6. Las Vegas-based Sunrise Hospital and Medical Center, owned by Nashville, Tenn.-based HCA Healthcare, reportedly failed to comply with Medicare billing requirements for 54 of 100 inpatient and outpatient claims reviewed by the OIG, according to a March 31 report. The billing errors resulted in overpayments of $999,950 for the audit period of January 2017 to December 2018, according to the report. Based on the 100-claim sample, the OIG estimates that the Las Vegas hospital received overpayments of at least $23.6 million. The OIG outlined several recommendations to correct the errors, including that the hospital should refund Medicare $23.6 million, identify and return any additional overpayments and improve controls to ensure full compliance with Medicare billing requirements. In written comments to the inspector general, the hospital disagreed with most of the office's findings and recommendations. After reviewing the hospital’s comments, the OIG maintained the findings.

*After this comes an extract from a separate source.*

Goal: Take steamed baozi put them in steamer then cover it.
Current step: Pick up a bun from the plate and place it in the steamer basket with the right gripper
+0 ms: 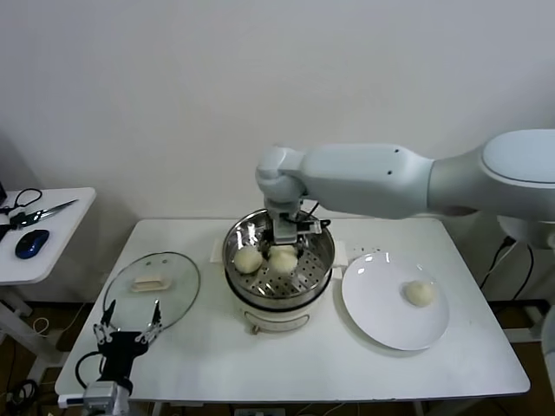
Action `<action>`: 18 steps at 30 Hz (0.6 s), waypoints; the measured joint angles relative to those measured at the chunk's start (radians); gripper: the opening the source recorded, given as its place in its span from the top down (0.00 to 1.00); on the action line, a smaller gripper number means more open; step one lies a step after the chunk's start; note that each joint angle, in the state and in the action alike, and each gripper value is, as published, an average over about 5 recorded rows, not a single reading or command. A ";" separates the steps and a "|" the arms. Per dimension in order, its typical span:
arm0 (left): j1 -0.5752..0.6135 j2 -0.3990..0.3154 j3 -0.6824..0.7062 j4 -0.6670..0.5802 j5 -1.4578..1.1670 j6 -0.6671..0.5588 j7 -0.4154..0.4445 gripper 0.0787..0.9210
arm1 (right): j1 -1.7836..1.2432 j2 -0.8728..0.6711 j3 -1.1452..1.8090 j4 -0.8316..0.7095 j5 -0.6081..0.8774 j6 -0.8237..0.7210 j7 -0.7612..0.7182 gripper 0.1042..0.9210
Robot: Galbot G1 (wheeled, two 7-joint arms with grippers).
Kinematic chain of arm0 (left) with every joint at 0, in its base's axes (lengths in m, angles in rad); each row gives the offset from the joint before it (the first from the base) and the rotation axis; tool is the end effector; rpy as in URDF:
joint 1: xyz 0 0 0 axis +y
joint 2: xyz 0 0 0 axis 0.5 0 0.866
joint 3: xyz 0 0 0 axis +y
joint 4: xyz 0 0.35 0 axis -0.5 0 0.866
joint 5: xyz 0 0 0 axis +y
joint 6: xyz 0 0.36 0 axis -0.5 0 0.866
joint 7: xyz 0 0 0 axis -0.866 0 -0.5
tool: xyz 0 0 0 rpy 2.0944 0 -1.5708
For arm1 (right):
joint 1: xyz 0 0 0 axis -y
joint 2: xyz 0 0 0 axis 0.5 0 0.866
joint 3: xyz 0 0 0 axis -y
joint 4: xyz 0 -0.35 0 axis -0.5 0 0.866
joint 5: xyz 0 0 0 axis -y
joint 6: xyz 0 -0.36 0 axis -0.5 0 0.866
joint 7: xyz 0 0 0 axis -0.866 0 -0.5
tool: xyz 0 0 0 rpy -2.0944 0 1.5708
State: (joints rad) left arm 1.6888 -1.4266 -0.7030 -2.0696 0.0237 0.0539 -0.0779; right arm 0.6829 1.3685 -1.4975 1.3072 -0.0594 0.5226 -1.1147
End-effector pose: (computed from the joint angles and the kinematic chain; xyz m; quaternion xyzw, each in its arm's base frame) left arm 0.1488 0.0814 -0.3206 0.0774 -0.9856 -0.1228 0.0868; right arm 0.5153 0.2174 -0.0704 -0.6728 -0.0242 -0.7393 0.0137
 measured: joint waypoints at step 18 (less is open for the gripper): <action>-0.017 0.003 -0.002 0.014 0.006 0.004 -0.001 0.12 | -0.045 0.020 -0.013 0.009 0.007 -0.006 0.012 0.12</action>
State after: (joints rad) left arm 1.6723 -1.4232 -0.7047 -2.0560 0.0297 0.0577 -0.0786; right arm 0.6381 1.3889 -1.5105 1.3165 -0.0527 0.5161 -1.1025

7. Because of billing errors, Tupelo-based North Mississippi Medical Center overbilled Medicare by $67,000, according to an OIG report released in March. The OIG found that the hospital failed to comply with Medicare billing requirements for 12 of 100 claims. The billing errors resulted in the hospital receiving $7,624 in overpayments during the audit period of Jan. 1, 2017, through Dec. 31, 2018, according to the report. Based on a review of the 100-claim sample, the report estimated that North Mississippi Medical Center received overpayments of at least $67,038 for the audit period. The hospital said the errors occurred because of a misunderstanding of Medicare policy.